How gene editing is bringing healthier, planet-saving foods to your plate

Gene editing is a powerful way to modify the composition of food crops, making them more nutritious, safer, and better quality and better value for consumers.

• Tackling malnutrition and obesity: It can be used to boost the content of essential vitamins and minerals in food crops, and to develop healthier varieties with enhanced nutritional profiles. This can help combat global nutrient deficiencies and relieve the impacts of poor diets and rising obesity rates on public health care.
• Enhancing food safety: Gene editing can reduce or eliminate certain allergens (like gluten in wheat) or harmful natural toxins. This improves food safety and allows people with dietary restrictions to safely enjoy a wider variety of foods.
• Improving taste and appeal: Scientists can use gene editing to enhance the natural flavour compounds in fruits and vegetables, making them taste better.
• Less waste and lower bills: By making subtle changes, we can give fresh produce a longer shelf life. This means less food is thrown away by shops and households, putting less strain on the food supply and helping to reduce food costs.

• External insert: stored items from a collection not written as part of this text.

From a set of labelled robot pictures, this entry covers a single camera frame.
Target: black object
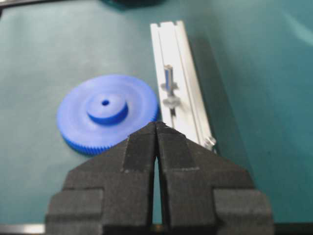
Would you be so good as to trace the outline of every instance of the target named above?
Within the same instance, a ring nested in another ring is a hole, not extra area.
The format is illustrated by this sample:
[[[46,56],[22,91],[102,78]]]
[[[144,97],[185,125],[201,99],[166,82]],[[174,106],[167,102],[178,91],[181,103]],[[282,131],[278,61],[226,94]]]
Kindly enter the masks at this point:
[[[274,234],[268,200],[249,173],[162,122],[70,171],[51,199],[46,234],[153,233],[155,157],[163,233]]]
[[[158,5],[165,0],[101,0],[121,10],[126,8],[147,7]]]
[[[59,0],[4,0],[4,1],[0,1],[0,8],[48,2],[48,1],[59,1]]]

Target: teal mat
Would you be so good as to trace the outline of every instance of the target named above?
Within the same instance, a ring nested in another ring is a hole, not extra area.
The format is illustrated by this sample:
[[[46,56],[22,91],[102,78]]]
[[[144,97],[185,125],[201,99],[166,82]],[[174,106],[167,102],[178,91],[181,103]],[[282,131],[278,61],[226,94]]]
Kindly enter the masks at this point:
[[[312,9],[311,0],[165,0],[130,9],[68,0],[4,9],[0,223],[43,222],[66,173],[87,160],[56,128],[63,97],[111,73],[143,79],[157,93],[149,24],[175,20],[185,22],[220,154],[250,170],[275,222],[311,222]]]

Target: blue gear
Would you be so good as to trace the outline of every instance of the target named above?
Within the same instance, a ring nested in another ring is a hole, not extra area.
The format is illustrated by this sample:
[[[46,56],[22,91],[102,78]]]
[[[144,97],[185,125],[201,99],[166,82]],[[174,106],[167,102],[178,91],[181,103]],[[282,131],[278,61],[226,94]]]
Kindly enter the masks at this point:
[[[157,115],[157,97],[145,82],[108,75],[74,88],[59,107],[57,124],[69,146],[95,155],[155,121]]]

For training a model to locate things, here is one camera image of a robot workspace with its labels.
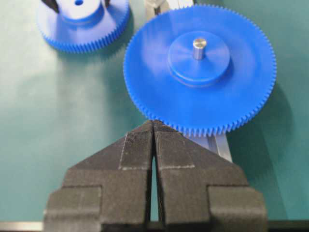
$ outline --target black plastic part
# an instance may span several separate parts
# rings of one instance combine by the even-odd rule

"Biofortification provides a critical opportunity to improve the nutritional properties of foods through both traditional and modern approaches such as gene editing. Improving nutritional quality is essential for creating better dietary choices that will ultimately increase the healthy lifespan of the population.

“The UK now has the lowest Healthy Life Expectancy in western Europe and this is partly due to a national diet containing energy-dense foods that lack essential nutrients. This places a huge and often avoidable burden on the NHS, so we desperately need to focus more on increasing the nutrient density of foods.”

Professor Martin Warren, research group leader at the Quadram Institute and Co-Director of the BBSRC-funded Biofortification Hub hosted by the John Innes Centre and Quadram Institute.

Farmers face constant challenges from pests, diseases, and unpredictable weather conditions, which can have devastating effects on their crop yields. Gene editing offers them genetic solutions that reduce these risks and enhance crop efficiency, helping them to save money, secure our food supply and address the rising costs of production.

• Climate resilience: Precision breeding helps create climate-proof crops that are better adapted to harsh environmental extremes like heat, drought and heavy rainfall. This is essential for stabilising yields in the face of climate change, giving farmers greater security.
• Pest and disease resistance: Crops can be edited to make them resistant to common pests and diseases, dramatically reducing the need for chemical pesticides and cutting costs for farmers.
• Enhanced efficiency and higher yields: By fine tuning plant genetics to make crops highly efficient at using soil nutrients and water, precision breeding can significantly improve yields whilst reducing the need for expensive agricultural inputs like chemical fertilisers.

“UK agriculture is under increasing pressure to produce more food with fewer resources, reduce environmental impact and adapt to a rapidly changing climate – all while managing intense cost pressures. Precision-bred crops offer real potential to help us meet these challenges, so being able to trial them on our farms is a major turning point for the sector. Under current legislation we have a unique opportunity to do this work here in the UK and share our findings and experiences for the greater good.”

Tom Allen-Stevens, Oxfordshire arable farmer and managing director of the British On-Farm Innovation Network (BOFIN)

Precision breeding is a critical tool for building a truly sustainable and nature-positive food system. By making crops more efficient and resilient, it directly tackles the greatest ecological pressures caused by modern agriculture.

• Safeguarding biodiversity: Intensive farming is a leading contributor to global biodiversity loss. By reducing the need for chemical pesticides and fertilisers, gene editing can help to protect vital pollinators and soil biodiversity, which are essential components of healthy ecosystems and productive agriculture.
• Preventing habitat loss: Increased crop resilience and yield efficiency mean farmers can produce more food from the existing land. This means that fewer natural habitats, such as woodlands and meadows, need to be destroyed for agricultural expansion.
• Cutting fossil fuel dependence: The production and transport of synthetic fertilisers and pesticides are highly energy intensive and rely on the petrochemical industry. So by reducing the need for these chemicals, we can lower the carbon footprint of farming and its reliance on fossil fuels.

Gene editing also serves as an ultra-efficient discovery tool for scientists. By enabling precise, targeted changes to a gene, it helps researchers swiftly uncover how plants function and respond to their environment, and understand the roles of specific genes. 

By accelerating this detective work, scientists can quickly identify and confirm helpful new traits and move them rapidly into crop improvement programmes.